THE TASK :: Only the lines from the one containing "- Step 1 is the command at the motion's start" through the last line of the listing are to be given again, exactly as they appear.

GIVEN INFORMATION ::
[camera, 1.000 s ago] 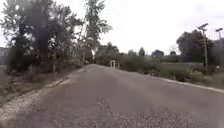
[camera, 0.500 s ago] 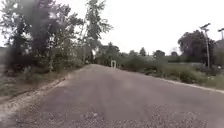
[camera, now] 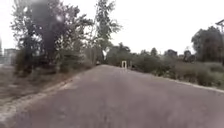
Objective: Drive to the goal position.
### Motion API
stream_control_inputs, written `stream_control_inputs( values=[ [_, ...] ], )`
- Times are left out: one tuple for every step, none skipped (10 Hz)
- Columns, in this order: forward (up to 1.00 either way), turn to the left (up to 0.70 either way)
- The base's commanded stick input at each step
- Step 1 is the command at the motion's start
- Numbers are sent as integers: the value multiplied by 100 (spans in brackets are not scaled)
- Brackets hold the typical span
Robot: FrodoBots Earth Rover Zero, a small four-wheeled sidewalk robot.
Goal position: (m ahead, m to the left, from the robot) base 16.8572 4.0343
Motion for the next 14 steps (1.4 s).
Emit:
stream_control_inputs(
  values=[
    [70, 0],
    [70, 0],
    [70, 0],
    [70, 0],
    [70, 0],
    [70, 0],
    [70, 0],
    [70, 0],
    [70, 0],
    [70, 0],
    [70, 0],
    [70, 0],
    [70, 0],
    [70, 0]
  ],
)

ANSWER SECTION ::
- Step 1 is the command at the motion's start
- Numbers are sent as integers: the value multiplied by 100 (spans in brackets are not scaled)
- Brackets hold the typical span
Robot: FrodoBots Earth Rover Zero, a small four-wheeled sidewalk robot.
Goal position: (m ahead, m to the left, from the robot) base 16.8572 4.0343
Motion for the next 14 steps (1.4 s).
Emit:
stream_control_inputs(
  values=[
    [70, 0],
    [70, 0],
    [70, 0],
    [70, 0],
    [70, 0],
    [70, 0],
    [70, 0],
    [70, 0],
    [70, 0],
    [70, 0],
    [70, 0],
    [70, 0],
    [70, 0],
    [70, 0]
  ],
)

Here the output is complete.